He spent the following years in Kraków, living with the Rieger family, where he fully absorbed the atmosphere of the city. “In Kraków I wasn’t really in a state to play the piano too much, or write, or learn properly,” he recalled.I achieved sixinsufficient’ marks for the first half year of the school and two at the end (with which one could then go to the next class (...) I visited Wawel Castle, museums, I walked through the Planty, admired the works of Wyspiański and Jan Matejko. I was crazy for the theatre. (...) In fact, I drank Kraków and its atmosphere, I got to know the streets and allowed myself a cup of coffee in Maurizio’s (then going to a cafeteria full of adults, where the waiters remember pre-war times had a taste of sin). I also went to concerts, of course.” (Klaudia Podobińska, Leszek Polony, conversations with Wojciech Kilar "Cieszę się darem życia", 1997). While in Kraków he studied piano with Maria Bilińska-Riegerowa and took private lessons in harmony with Artur Malawski.
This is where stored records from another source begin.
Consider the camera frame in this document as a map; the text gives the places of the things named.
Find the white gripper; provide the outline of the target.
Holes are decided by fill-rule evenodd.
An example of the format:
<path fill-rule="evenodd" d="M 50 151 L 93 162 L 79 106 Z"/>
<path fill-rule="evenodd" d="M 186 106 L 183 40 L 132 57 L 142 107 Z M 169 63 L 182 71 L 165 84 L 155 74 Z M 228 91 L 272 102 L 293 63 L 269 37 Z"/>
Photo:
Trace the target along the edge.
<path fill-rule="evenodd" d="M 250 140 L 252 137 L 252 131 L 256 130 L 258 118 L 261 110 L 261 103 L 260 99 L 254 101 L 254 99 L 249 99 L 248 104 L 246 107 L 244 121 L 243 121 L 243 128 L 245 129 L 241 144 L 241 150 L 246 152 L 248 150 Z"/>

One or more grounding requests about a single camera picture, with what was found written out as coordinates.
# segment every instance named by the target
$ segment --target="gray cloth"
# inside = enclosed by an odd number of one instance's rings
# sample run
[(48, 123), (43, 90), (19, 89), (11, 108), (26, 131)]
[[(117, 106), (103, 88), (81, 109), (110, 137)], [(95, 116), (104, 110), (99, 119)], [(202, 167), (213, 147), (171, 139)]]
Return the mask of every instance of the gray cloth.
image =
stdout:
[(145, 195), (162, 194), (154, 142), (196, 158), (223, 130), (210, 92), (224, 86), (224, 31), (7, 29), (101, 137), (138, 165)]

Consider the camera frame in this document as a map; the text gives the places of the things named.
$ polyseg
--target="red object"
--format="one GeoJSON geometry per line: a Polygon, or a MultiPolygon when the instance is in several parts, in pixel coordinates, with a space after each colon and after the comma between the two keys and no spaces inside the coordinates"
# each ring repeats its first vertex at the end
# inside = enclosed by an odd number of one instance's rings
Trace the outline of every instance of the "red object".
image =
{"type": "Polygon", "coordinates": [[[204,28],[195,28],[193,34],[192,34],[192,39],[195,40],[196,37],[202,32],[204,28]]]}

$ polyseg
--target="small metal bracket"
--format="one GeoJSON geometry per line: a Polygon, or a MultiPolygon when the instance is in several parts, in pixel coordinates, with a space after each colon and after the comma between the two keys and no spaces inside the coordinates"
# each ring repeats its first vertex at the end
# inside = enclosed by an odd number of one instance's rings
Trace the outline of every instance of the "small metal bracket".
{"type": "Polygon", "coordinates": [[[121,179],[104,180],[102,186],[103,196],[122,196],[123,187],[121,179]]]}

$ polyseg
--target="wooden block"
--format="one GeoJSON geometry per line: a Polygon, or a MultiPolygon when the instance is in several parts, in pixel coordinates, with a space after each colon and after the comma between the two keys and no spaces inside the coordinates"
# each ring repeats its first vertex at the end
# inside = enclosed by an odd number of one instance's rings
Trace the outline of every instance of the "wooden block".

In 1948 he went to Katowice. There he finished his music middle school in Władysława Markiewiczówna’s class and the State Higher School of Music in the class of Bolesław Woytowicz (piano and composition). He described his learning with Woytowicz as „complete education.” “We undertook,” he said, “discussions on various topics including, for the first time in my life, deep discussions on philosophical topics. It was also my first contact with the wider world, a prominent artist who spent many years in Paris, and so quite simply inspiration.” (Leszek Polony, "Kilar. Żywioł i modlitwa", 2005). In completing his studies with distinction he became an assistant to B. Woytowicz at the Kraków PWSM (1955). In the same year he won second place at the Competition for Symphonic Works as part of the V Youth Festival in Warsaw. „Mała uwertura” was Wojciech Kilar’s first work published by Polskie Wydawnictwo Muzyczne.